Totenberg’s coverage of legal affairs and the Supreme Court has won
her widespread recognition. Newsweek says, “The mainstays (of
NPR) are Morning Edition and All Things Considered.
But the crème de la crème is Nina Totenberg.” She is also a regular
panelist on Inside Washington, a weekly syndicated public
affairs television program produced in the nation’s capital. In
1988, Totenberg won the Alfred I. duPont-Columbia University Silver
Baton for her coverage of Supreme Court nominations. In 1991, her
ground-breaking report about University of Oklahoma Law Professor
Anita Hill’s allegations of sexual harassment by Judge Clarence
Thomas led the Senate Judiciary Committee to re-open Thomas’ Supreme
Court confirmation hearings. Totenberg has received numerous awards
and honors.
February 28, 2009 -
JUAN WILLIAMS
Juan Williams is an Emmy Award-winning writer, and radio and television
correspondent. Williams joined Fox News in 1997 as a political
contributor. He is a regular panelist on Fox Broadcasting’s Sunday
morning public affairs program, “Fox News Sunday.” In addition,
Williams anchors weekend daytime live coverage on the Fox News Channel.

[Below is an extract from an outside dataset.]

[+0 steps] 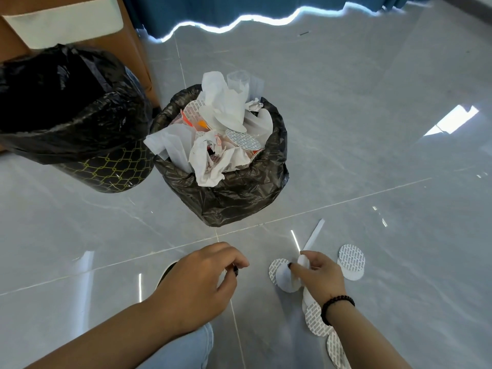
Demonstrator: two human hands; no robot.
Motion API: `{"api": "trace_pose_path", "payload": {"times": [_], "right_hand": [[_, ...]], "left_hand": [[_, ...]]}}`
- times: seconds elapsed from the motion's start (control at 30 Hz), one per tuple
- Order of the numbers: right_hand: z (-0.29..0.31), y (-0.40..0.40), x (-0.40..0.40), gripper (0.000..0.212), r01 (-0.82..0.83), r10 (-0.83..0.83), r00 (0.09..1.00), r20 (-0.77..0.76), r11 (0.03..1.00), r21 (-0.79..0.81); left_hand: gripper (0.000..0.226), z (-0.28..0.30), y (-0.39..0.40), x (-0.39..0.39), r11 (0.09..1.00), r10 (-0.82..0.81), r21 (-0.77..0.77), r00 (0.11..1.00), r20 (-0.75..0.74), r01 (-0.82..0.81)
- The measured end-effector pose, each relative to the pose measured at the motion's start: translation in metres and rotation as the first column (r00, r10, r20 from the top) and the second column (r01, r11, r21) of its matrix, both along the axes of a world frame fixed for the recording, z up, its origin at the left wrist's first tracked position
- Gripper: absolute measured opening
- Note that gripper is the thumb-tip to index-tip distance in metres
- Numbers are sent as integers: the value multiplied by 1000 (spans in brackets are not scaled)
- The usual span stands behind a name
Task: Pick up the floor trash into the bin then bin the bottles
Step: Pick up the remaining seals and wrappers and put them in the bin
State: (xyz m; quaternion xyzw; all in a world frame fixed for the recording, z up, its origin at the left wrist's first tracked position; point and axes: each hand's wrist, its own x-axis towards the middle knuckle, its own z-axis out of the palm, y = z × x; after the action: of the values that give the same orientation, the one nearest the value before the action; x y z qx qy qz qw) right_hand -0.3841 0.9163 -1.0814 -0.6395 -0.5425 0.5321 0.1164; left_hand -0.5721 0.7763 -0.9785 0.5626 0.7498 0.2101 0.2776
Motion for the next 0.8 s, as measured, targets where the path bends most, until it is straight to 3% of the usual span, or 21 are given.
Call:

Before coming to Fox, Williams spent 23 years at the Washington Post,
where he served as an editorial writer, op-ed columnist, and White House
correspondent. Williams hosted National Public Radio’s (NPR) national
call-in show “Talk of the Nation” from 2000-2001. He is currently
a senior national correspondent for NPR. The recipient of an Emmy Award
for television documentary writing, Williams also won widespread
critical acclaim for a series of documentaries including, “Politics –
The New Black Power.” Williams is also the author of the non-fiction
bestseller “Eyes on the Prize: America’s Civil Rights Years,
1954-1965”, the companion volume to the critically acclaimed PBS
television series.
March
21, 2009 - DAVID McCULLOUGH
David McCullough is
an American historian and bestselling author. A two-time winner of
both the Pulitzer Prize and the National Book Award, he is widely
referred to as a “master of the art of narrative history.” His
John Adams, one of the most acclaimed American biographies ever
published, hit the New York Times bestseller list at number
one and remained on the list for more than a year. A movie, based on
his book, will be shown on The Hallmark Channel later this year. To
date more than two million copies have been sold. His new book,
1776, published May 2005, tells the intensely human story of
those who marched with George Washington in the fateful year of the
Declaration of Independence. In a crowded, productive career, Mr.
McCullough has been an editor, essayist, teacher, lecturer, and
familiar presence on public television – as host of Smithsonian
World, The American Experience, and narrator of numerous
documentaries including The Civil War and Napoleon. He
is also the narrator’s voice in the movie Seabiscuit.